ENID, Okla. — The new gymnasium and performing arts center at Enid High School are set to completely change the environment of the district this school year.
The projects were approved by voters in 2016 and were funded through a $92.8 million bond. Money in the bond went to all 17 schools in the district.
EHS drama teacher Linda Outhier said the performing arts center is amazing.
“We are just so grateful to the stakeholders and to our parents and to all the citizens of Enid who passed the bond that made it possible,” Outhier said.
The new performing arts center is more of a “black box theater,” Outhier said. It’s smaller than the auditorium, with around 150-200 chairs, but Outhier said it will be a cool atmosphere for the actors and audiences.
The venue mostly will be used for small, one-act shows, and as the drama departments gets into competition season, the performing arts center will be used to showcase competitive speech and acting events.
“This venue is going to be so much more intimate for the audience and for the actors,” Outhier said. “It’ll be really intimate, and we will just be right there with (the audience) and it will be such a wonderful experience for the actors and for the audience. It’s going to be amazing.”
The new gymnasium also was described as amazing by volleyball coach Michael Nelson.
“I said to somebody else that if there was a word that better describes amazing that was the word I would use, but I don’t think there is,” Nelson said.
Nelson said he is helping the volleyball girls understand having pride in the ownership of this new facility.
That ownership already has improved how the team plays.
“I think just having a gym, and this might sound silly to some people, but it’s already made our girls play 100% better,” Nelson said. “We just had a scrimmage this weekend, and they far exceeded my expectations for just three days of practice.”

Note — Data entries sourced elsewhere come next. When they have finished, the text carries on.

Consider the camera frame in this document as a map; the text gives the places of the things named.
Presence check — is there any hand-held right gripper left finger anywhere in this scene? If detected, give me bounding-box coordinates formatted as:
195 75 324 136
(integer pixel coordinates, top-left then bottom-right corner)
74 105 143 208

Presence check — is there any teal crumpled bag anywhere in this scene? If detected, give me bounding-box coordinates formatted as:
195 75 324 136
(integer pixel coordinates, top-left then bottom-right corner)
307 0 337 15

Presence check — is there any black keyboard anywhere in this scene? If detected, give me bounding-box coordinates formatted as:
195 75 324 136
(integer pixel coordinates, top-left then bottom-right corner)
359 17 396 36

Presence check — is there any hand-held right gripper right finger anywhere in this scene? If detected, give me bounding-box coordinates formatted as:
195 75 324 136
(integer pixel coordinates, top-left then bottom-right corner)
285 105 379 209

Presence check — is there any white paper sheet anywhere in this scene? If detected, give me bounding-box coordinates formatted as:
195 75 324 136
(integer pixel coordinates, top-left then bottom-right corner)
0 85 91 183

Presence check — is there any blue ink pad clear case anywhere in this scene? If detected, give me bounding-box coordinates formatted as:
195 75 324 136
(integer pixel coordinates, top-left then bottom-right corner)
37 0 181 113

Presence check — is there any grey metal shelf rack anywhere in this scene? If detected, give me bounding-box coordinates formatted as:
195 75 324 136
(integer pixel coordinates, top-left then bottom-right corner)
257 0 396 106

Nelson said the facility has helped the team take full advantage of its practice times.
The team no longer has to set up and take down net or drive to other campuses to practice.
“As soon as I walk onto the floor, we are rolling,” Nelson said.
“Honestly, you would not believe how much time that saves us. I am excited that we are the first, not just volleyball team, but we are the first sports team that is ever going to get to play in front of a crowd at this brand-new facility. I think our athletes are excited about that as well.”
Both facilities are expected to be used to their full potential in the fall, as long as the COVID-19 situation does not change how the district decides to meet.